It Wasnt Just A Trigger It Was A Violation

That moment in class — when my tutor brought up something I’d shared six months earlier, in front of a room full of people —
that might have been the most triggered I’ve been in years.

It wasn’t just unexpected.
It wasn’t just inappropriate.
It was violating.

I didn’t ask for feedback.
I wasn’t struggling with the assignment.
And I had made it explicitly clear the week before that I didn’t want to discuss personal matters in front of the group.

But she brought it up anyway.
No warning.
No check-in.
Just public exposure — dressed up as help.


In that moment, something deep stirred in me.
It wasn’t just a childhood wound.
And it wasn’t just adult anger.
It was both — fused together.

The part of me that remembered what it was like to be shamed publicly, not protected, exposed without defence.
And the part of me that knew what she was doing was out of line — right now, in the present.

I stayed composed.
I set a soft boundary:

“I’d rather not talk about this here.”

She pushed again.

And then, when I still didn’t react the way she expected, she said:

“That’s growth, because before you would have reacted.”

No.

That wasn’t growth.
That was me holding a line you should never have crossed.


You don’t get to provoke someone, ignore their clearly expressed boundaries, drag their vulnerability into the light without consent —
and then claim credit for their self-control.

That’s not a compliment.
That’s gaslighting.

That’s manipulation.
That’s rewriting the power dynamic to make yourself the wise guide — while quietly stripping away someone’s dignity.


What hurt more was that I trusted her.
We had rapport.
She wasn’t a stranger.
And that made it worse — because it meant I believed she’d respect me.

But instead, she put me in a situation where any response would make me look unstable.

And yet again —
I didn’t react.
I didn’t explode.
I didn’t collapse.

I regulated.

And I should be proud of that — not just because of my past, but because of how clean my anger was.

I didn’t suppress it.
I didn’t let it hijack me.
I held it.


Carl Jung might say:

“Your anger was the Self rising up to defend the sacred space within you.”

Carl Rogers might say:

“You were congruent in the face of incongruence.
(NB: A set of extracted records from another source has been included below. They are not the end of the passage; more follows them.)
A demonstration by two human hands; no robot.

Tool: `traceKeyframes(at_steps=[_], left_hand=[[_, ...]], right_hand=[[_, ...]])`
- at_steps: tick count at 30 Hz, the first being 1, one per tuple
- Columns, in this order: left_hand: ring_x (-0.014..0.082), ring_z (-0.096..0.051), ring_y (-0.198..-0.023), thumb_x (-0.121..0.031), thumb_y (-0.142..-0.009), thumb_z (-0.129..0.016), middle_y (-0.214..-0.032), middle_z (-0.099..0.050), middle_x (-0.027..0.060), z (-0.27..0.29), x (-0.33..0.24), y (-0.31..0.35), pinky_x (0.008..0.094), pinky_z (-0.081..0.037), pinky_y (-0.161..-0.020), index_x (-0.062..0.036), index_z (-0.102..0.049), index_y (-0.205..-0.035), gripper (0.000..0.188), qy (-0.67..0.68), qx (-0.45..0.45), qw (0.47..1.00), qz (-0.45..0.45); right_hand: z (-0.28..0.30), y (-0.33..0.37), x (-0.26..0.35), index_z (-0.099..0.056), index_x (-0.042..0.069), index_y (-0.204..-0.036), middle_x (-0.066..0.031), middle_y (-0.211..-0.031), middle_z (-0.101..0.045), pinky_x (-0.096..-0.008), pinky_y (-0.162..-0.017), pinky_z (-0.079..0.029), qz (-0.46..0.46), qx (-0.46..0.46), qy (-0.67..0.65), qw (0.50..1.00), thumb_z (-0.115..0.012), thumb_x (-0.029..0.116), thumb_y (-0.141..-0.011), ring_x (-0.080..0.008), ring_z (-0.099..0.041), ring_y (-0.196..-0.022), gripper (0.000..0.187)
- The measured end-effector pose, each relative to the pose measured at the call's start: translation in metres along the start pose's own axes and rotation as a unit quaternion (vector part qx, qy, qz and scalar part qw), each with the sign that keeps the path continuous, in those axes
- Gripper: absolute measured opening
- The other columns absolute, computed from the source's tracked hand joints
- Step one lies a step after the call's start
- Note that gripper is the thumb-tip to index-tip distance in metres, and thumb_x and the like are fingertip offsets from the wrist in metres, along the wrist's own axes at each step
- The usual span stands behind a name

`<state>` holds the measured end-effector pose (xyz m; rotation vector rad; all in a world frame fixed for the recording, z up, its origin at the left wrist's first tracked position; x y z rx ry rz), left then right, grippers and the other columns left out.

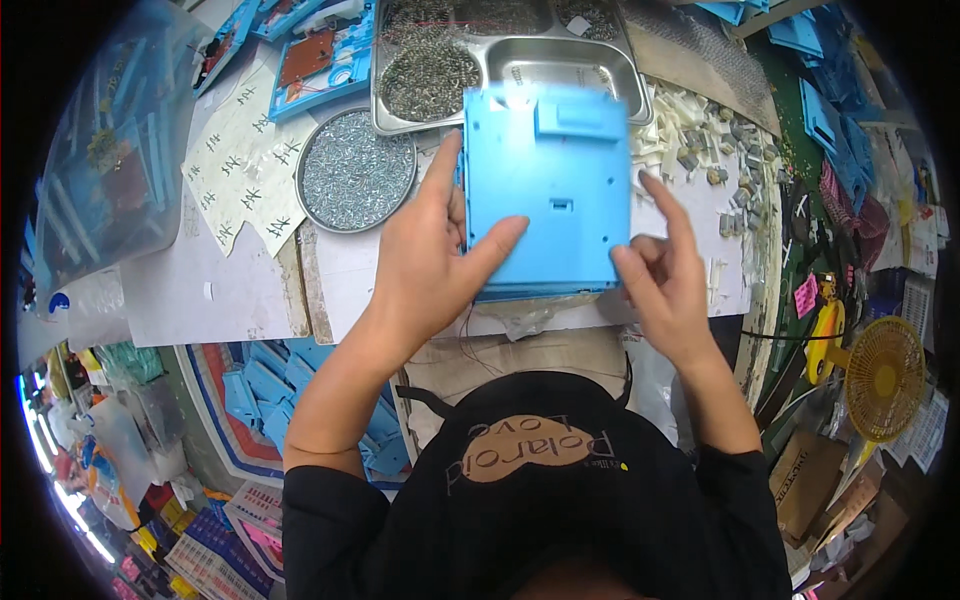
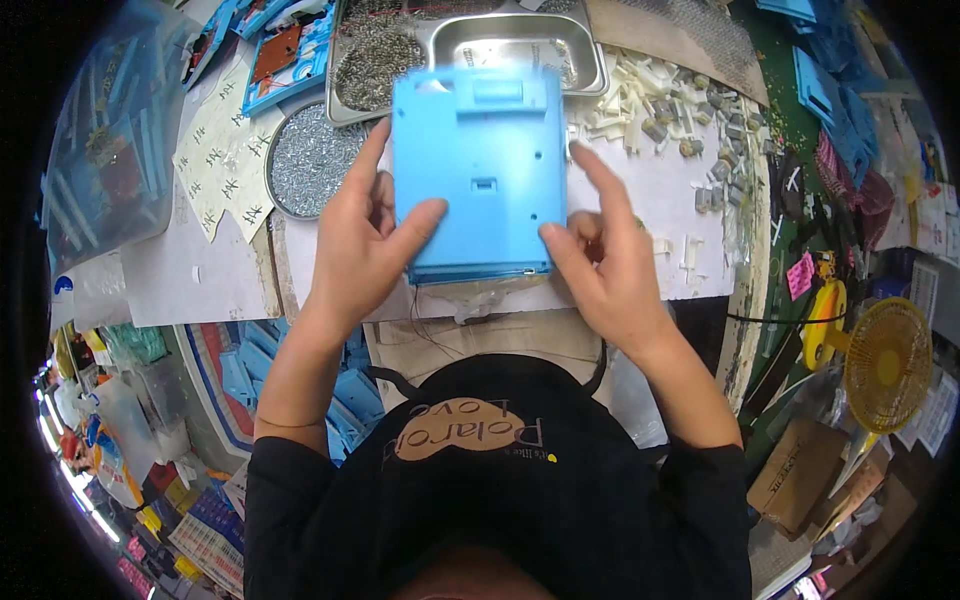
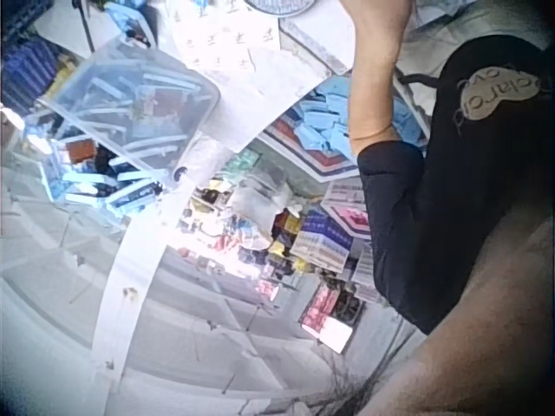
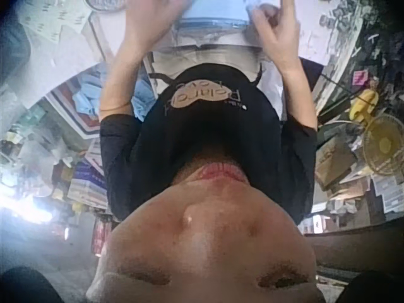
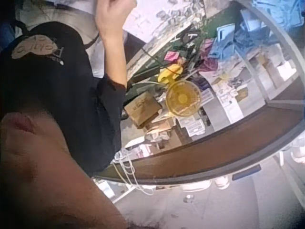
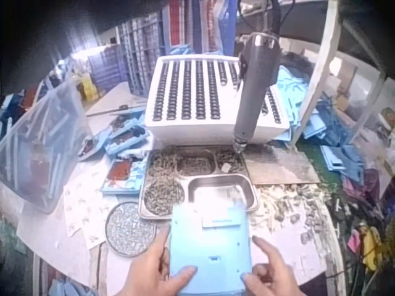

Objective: Assembling a blue electronic device using an electric screwdriver and a soldering iron.

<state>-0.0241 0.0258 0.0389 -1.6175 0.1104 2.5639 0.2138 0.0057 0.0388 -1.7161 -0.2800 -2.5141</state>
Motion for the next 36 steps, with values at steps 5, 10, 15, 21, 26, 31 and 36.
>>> traceKeyframes(at_steps=[5,10,15,21,26,31,36], left_hand=[[0.0235,-0.062,-0.056,-0.029,-0.087,-0.077,-0.063,-0.059,0.01,-0.009,0.003,0.0,0.0346,-0.047,-0.054,0.0094,-0.039,-0.151,0.084,-0.159,-0.002,0.985,-0.069],[0.0245,-0.061,-0.056,-0.028,-0.089,-0.074,-0.063,-0.058,0.0093,-0.006,0.012,0.002,0.0362,-0.047,-0.055,0.0038,-0.04,-0.152,0.079,-0.114,0.01,0.993,-0.017],[0.0253,-0.06,-0.055,-0.028,-0.091,-0.074,-0.063,-0.058,0.0087,-0.007,0.016,0.024,0.0361,-0.047,-0.054,0.0036,-0.04,-0.152,0.077,-0.144,-0.02,0.989,0.005],[0.0268,-0.062,-0.056,-0.028,-0.094,-0.073,-0.065,-0.06,0.012,-0.015,0.028,0.041,0.0361,-0.048,-0.054,0.0034,-0.048,-0.149,0.068,-0.174,-0.03,0.984,0.034],[0.0277,-0.064,-0.057,-0.028,-0.091,-0.077,-0.071,-0.064,0.0123,0.009,0.036,0.031,0.0342,-0.049,-0.057,-0.0034,-0.06,-0.142,0.059,-0.107,0.078,0.986,0.101],[0.0292,-0.065,-0.078,-0.024,-0.084,-0.079,-0.082,-0.069,0.01,0.096,0.063,0.003,0.0412,-0.05,-0.072,-0.0087,-0.078,-0.103,0.024,-0.284,-0.16,0.945,-0.022],[0.0312,-0.064,-0.091,-0.021,-0.084,-0.076,-0.087,-0.068,0.0082,0.108,0.079,0.002,0.0469,-0.045,-0.08,-0.0098,-0.076,-0.085,0.012,-0.404,-0.135,0.904,-0.016]], right_hand=[[-0.011,0.008,-0.028,-0.038,0.001,-0.153,-0.0044,-0.056,-0.044,-0.0311,-0.054,-0.037,0.033,0.007,0.086,0.996,-0.064,0.015,-0.099,-0.0161,-0.044,-0.05,0.061],[-0.014,-0.002,-0.022,-0.043,0.006,-0.152,-0.0084,-0.059,-0.05,-0.0345,-0.055,-0.041,0.035,0.056,0.108,0.992,-0.065,0.018,-0.099,-0.0223,-0.052,-0.051,0.059],[-0.013,-0.016,-0.017,-0.047,0.017,-0.154,-0.0146,-0.067,-0.062,-0.0408,-0.06,-0.049,0.051,0.149,0.159,0.975,-0.07,0.025,-0.096,-0.0333,-0.064,-0.058,0.062],[-0.015,-0.018,-0.01,-0.044,0.028,-0.157,-0.0171,-0.069,-0.066,-0.0443,-0.062,-0.054,0.054,0.183,0.359,0.914,-0.069,0.039,-0.095,-0.0384,-0.068,-0.067,0.068],[-0.01,-0.029,0.014,-0.049,0.028,-0.154,-0.0167,-0.061,-0.061,-0.0457,-0.06,-0.052,0.105,0.211,0.441,0.866,-0.07,0.04,-0.094,-0.04,-0.063,-0.06,0.065],[-0.015,-0.052,0.047,-0.057,0.019,-0.147,-0.0157,-0.063,-0.062,-0.0468,-0.066,-0.051,0.174,0.282,0.516,0.79,-0.073,0.041,-0.091,-0.0371,-0.063,-0.06,0.062],[-0.063,-0.107,0.098,-0.077,0.009,-0.091,-0.0102,-0.08,-0.064,-0.0424,-0.078,-0.052,0.339,0.301,0.515,0.727,-0.078,0.018,-0.08,-0.0296,-0.061,-0.091,0.014]])
Point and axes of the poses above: each hand's wrist, its own y-axis away from the middle knuckle, its own z-axis out of the back of the hand, x = y × z, the point moved 6 cm from there along -y, towards the middle knuckle
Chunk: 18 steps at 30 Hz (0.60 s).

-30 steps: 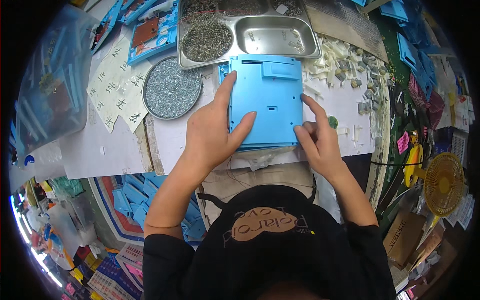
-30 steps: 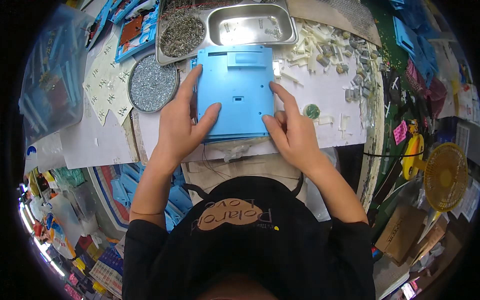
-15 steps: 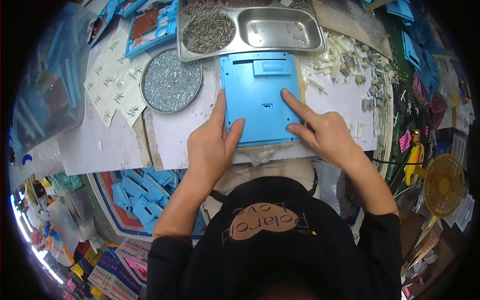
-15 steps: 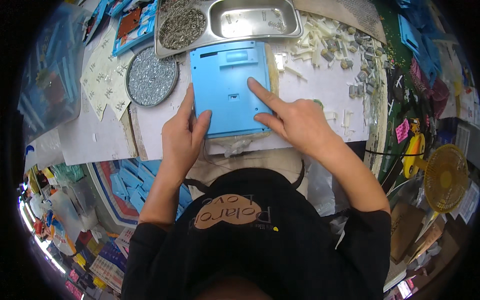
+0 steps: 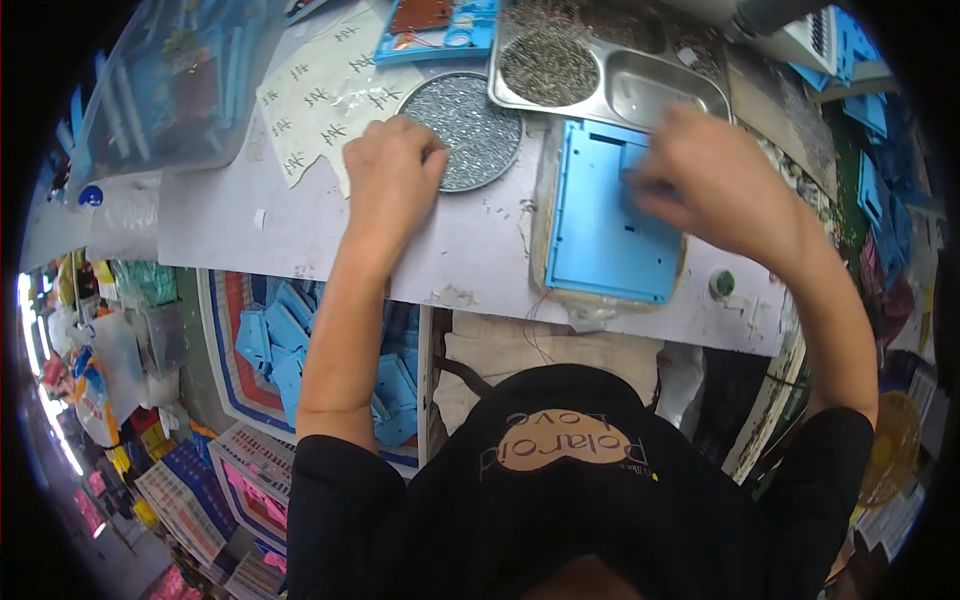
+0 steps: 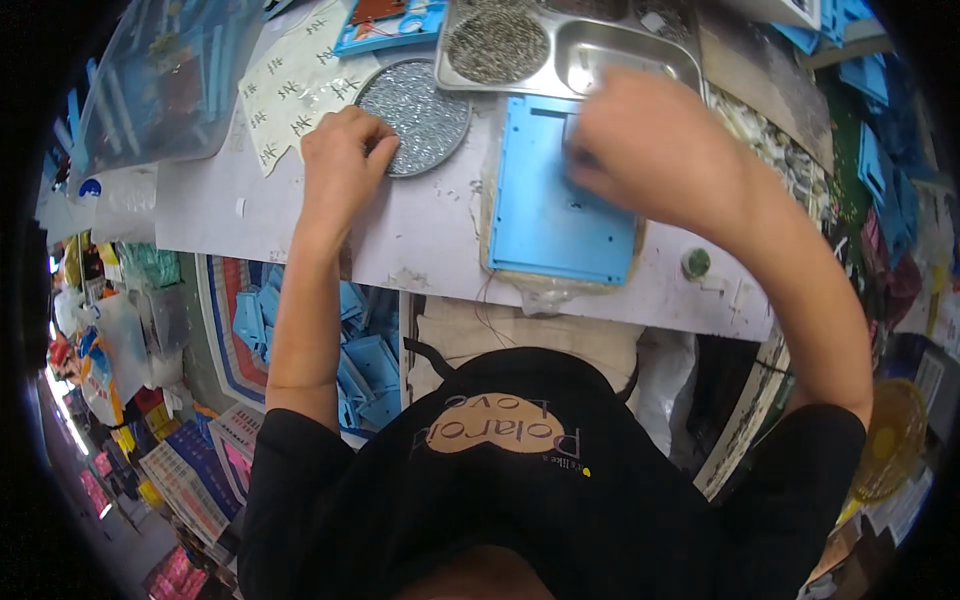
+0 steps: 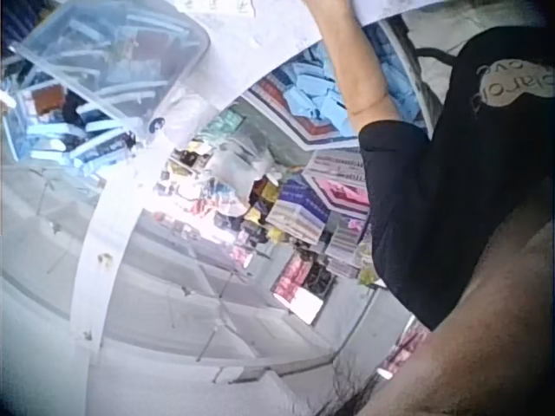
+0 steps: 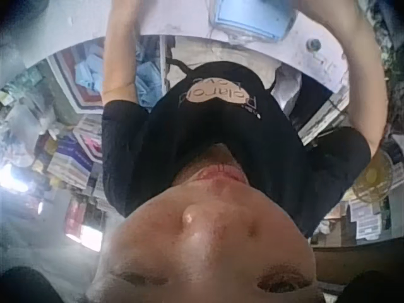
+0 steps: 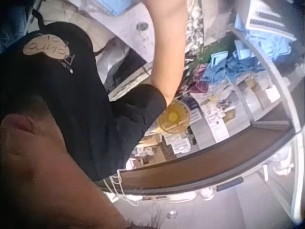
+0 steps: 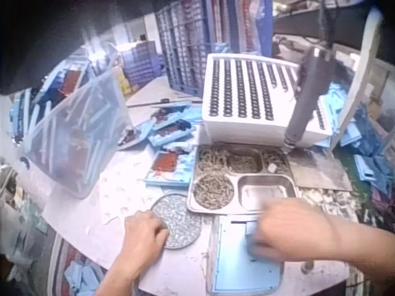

That’s maturity.”

And I agree with both of them.


I’ve since realised:
I still wanted to believe she was on my side.
That’s the hardest part.
To admit that someone you trusted wasn’t looking out for you.
That they saw your past not as strength, but as something to be tested — poked, prodded, provoked — just to see if you’d snap.

I didn’t snap.

I didn’t shut down.

I stood my ground.

And no one gets to rewrite that.


Reflective question:
Have you ever called something a “trigger” — when actually, it was someone crossing a line they never should have touched?